(DATA TO USE)
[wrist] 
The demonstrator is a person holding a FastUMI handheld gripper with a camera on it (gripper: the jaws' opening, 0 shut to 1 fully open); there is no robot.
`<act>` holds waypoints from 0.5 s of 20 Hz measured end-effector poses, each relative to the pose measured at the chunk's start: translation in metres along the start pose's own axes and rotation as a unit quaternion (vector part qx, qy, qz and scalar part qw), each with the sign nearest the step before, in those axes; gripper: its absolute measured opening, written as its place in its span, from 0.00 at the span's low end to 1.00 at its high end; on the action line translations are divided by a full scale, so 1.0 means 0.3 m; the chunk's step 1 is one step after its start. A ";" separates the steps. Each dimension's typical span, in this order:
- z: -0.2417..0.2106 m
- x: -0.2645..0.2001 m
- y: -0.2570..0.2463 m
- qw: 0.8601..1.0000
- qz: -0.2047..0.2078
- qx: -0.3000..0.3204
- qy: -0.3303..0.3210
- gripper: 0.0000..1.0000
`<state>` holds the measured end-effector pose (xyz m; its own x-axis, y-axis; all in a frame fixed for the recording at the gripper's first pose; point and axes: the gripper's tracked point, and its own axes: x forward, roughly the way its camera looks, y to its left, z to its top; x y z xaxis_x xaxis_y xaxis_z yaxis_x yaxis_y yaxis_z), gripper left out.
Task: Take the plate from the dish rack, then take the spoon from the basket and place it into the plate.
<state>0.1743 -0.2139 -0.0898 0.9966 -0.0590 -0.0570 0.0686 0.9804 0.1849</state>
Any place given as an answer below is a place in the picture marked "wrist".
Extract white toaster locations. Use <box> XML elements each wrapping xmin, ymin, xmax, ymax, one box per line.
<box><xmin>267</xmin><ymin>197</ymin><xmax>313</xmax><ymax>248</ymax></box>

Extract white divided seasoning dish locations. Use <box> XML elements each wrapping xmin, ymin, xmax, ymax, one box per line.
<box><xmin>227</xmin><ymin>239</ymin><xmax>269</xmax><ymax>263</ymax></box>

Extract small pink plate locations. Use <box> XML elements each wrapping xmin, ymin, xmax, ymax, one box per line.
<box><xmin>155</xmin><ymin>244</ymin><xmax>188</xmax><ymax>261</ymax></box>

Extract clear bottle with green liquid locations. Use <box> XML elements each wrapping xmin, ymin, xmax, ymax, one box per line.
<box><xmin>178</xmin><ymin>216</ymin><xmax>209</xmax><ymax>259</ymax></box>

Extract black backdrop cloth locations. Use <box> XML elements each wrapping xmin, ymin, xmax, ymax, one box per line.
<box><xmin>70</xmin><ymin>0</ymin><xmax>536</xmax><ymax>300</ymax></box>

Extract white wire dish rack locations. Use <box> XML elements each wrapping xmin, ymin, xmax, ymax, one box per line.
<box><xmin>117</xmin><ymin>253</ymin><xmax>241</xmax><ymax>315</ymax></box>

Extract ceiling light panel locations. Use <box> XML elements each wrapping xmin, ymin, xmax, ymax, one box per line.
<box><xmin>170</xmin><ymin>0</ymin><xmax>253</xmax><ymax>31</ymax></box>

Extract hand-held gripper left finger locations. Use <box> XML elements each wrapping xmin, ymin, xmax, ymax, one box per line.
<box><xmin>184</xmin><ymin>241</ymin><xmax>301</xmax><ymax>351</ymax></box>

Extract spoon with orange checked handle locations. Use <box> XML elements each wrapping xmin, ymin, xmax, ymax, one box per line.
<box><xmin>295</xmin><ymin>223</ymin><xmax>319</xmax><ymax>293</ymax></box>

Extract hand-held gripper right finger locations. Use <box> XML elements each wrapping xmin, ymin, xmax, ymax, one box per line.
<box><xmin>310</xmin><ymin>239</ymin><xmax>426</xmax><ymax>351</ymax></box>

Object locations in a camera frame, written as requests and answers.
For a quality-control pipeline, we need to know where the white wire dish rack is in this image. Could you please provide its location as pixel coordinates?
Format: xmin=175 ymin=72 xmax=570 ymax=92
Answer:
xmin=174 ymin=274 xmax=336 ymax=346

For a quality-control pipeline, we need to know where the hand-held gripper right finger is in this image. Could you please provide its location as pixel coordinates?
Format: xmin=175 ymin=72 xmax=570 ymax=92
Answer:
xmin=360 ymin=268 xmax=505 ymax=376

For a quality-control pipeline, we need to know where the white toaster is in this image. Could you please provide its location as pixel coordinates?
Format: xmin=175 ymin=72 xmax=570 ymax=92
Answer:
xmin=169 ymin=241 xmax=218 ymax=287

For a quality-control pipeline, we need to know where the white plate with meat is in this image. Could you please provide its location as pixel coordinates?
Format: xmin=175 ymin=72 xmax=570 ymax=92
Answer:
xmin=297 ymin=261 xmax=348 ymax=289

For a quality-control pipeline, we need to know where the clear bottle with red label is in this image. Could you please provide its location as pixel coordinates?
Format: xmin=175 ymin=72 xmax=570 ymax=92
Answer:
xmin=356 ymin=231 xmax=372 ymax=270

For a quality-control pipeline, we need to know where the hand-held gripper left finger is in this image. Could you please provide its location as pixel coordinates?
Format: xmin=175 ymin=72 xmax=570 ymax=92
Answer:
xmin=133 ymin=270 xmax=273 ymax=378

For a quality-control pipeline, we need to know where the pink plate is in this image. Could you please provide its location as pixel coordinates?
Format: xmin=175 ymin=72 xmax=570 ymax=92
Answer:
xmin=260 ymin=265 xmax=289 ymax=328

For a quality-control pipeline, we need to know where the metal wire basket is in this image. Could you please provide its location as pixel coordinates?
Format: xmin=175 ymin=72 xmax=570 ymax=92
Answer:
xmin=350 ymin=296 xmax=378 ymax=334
(End DATA TO USE)
EXERCISE: Type out all of the records again, exactly.

EXPECTED ANSWER:
[wrist] 
The demonstrator is a person holding a FastUMI handheld gripper with a camera on it (gripper: the jaws' opening, 0 shut to 1 fully open); there is no robot.
`<act>` holds waypoints from 0.5 s of 20 Hz measured end-effector poses, each relative to the pose measured at the chunk's start: translation in metres along the start pose's own axes and rotation as a unit quaternion (vector part qx, qy, qz and scalar part qw), each with the sign nearest the step before, in those axes; gripper: its absolute measured opening, written as its place in its span, from 0.00 at the span's low end to 1.00 at its high end; on the action line translations are divided by a full scale, so 1.0 means 0.3 m; the chunk's step 1 is one step after its start. A ";" separates the steps. Each dimension's typical span, in this order:
- z: -0.2417..0.2106 m
- x: -0.2645..0.2001 m
- y: -0.2570..0.2463 m
- qw: 0.8601..1.0000
- qz: -0.2047..0.2078
- qx: -0.3000..0.3204
- qy: -0.3303..0.3210
- gripper: 0.0000..1.0000
`<state>` holds the measured end-effector pose (xyz m; its own x-axis, y-axis; all in a frame fixed for the recording at the gripper's first pose; point and axes: the gripper's tracked point, and its own axes: x forward, roughly the way its camera looks, y to its left, z to its top; x y z xaxis_x xaxis_y xaxis_z yaxis_x yaxis_y yaxis_z), gripper left out.
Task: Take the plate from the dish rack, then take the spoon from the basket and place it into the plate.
<state>0.1743 -0.2139 -0.0898 0.9966 -0.0590 -0.0570 0.0686 0.9804 0.1849</state>
Any place given as an answer below is a place in the picture marked "wrist".
Extract white toaster locations. Use <box> XML elements each wrapping xmin, ymin, xmax, ymax, one box per line.
<box><xmin>267</xmin><ymin>197</ymin><xmax>313</xmax><ymax>248</ymax></box>

Extract white divided seasoning dish locations. Use <box> XML elements each wrapping xmin, ymin, xmax, ymax, one box per line.
<box><xmin>227</xmin><ymin>239</ymin><xmax>269</xmax><ymax>263</ymax></box>

Extract small pink plate locations. Use <box> XML elements each wrapping xmin, ymin, xmax, ymax, one box per line.
<box><xmin>155</xmin><ymin>244</ymin><xmax>188</xmax><ymax>261</ymax></box>

Extract clear bottle with green liquid locations. Use <box> XML elements each wrapping xmin, ymin, xmax, ymax, one box per line.
<box><xmin>178</xmin><ymin>216</ymin><xmax>209</xmax><ymax>259</ymax></box>

Extract black backdrop cloth locations. Use <box> XML elements each wrapping xmin, ymin, xmax, ymax, one box per line.
<box><xmin>70</xmin><ymin>0</ymin><xmax>536</xmax><ymax>300</ymax></box>

Extract white wire dish rack locations. Use <box> XML elements each wrapping xmin, ymin, xmax, ymax, one box per line.
<box><xmin>117</xmin><ymin>253</ymin><xmax>241</xmax><ymax>315</ymax></box>

Extract ceiling light panel locations. Use <box> XML elements each wrapping xmin, ymin, xmax, ymax, one box per line.
<box><xmin>170</xmin><ymin>0</ymin><xmax>253</xmax><ymax>31</ymax></box>

Extract hand-held gripper left finger locations. Use <box> XML elements each wrapping xmin, ymin, xmax, ymax, one box per line.
<box><xmin>184</xmin><ymin>241</ymin><xmax>301</xmax><ymax>351</ymax></box>

Extract spoon with orange checked handle locations. Use <box> XML elements each wrapping xmin, ymin, xmax, ymax, one box per line.
<box><xmin>295</xmin><ymin>223</ymin><xmax>319</xmax><ymax>293</ymax></box>

Extract hand-held gripper right finger locations. Use <box> XML elements each wrapping xmin, ymin, xmax, ymax, one box per line.
<box><xmin>310</xmin><ymin>239</ymin><xmax>426</xmax><ymax>351</ymax></box>

Object locations in a camera frame, written as requests and answers.
For a quality-control pipeline, we need to know where the white wire dish rack is in this image. Could you please provide its location as pixel coordinates?
Format: xmin=175 ymin=72 xmax=570 ymax=92
Answer:
xmin=174 ymin=274 xmax=336 ymax=346

For a quality-control pipeline, we need to know where the hand-held gripper right finger is in this image. Could you please provide its location as pixel coordinates?
Format: xmin=175 ymin=72 xmax=570 ymax=92
Answer:
xmin=360 ymin=268 xmax=505 ymax=376

For a quality-control pipeline, we need to know where the white toaster is in this image. Could you please provide its location as pixel coordinates?
Format: xmin=175 ymin=72 xmax=570 ymax=92
Answer:
xmin=169 ymin=241 xmax=218 ymax=287

For a quality-control pipeline, we need to know where the white plate with meat is in this image. Could you please provide its location as pixel coordinates?
Format: xmin=175 ymin=72 xmax=570 ymax=92
Answer:
xmin=297 ymin=261 xmax=348 ymax=289

For a quality-control pipeline, we need to know where the clear bottle with red label is in this image. Could you please provide its location as pixel coordinates?
Format: xmin=175 ymin=72 xmax=570 ymax=92
Answer:
xmin=356 ymin=231 xmax=372 ymax=270

For a quality-control pipeline, we need to know where the hand-held gripper left finger is in this image. Could you please provide its location as pixel coordinates?
Format: xmin=175 ymin=72 xmax=570 ymax=92
Answer:
xmin=133 ymin=270 xmax=273 ymax=378

For a quality-control pipeline, we need to know where the pink plate is in this image. Could you please provide its location as pixel coordinates?
Format: xmin=175 ymin=72 xmax=570 ymax=92
Answer:
xmin=260 ymin=265 xmax=289 ymax=328

For a quality-control pipeline, we need to know where the metal wire basket is in this image. Could you please provide its location as pixel coordinates?
Format: xmin=175 ymin=72 xmax=570 ymax=92
Answer:
xmin=350 ymin=296 xmax=378 ymax=334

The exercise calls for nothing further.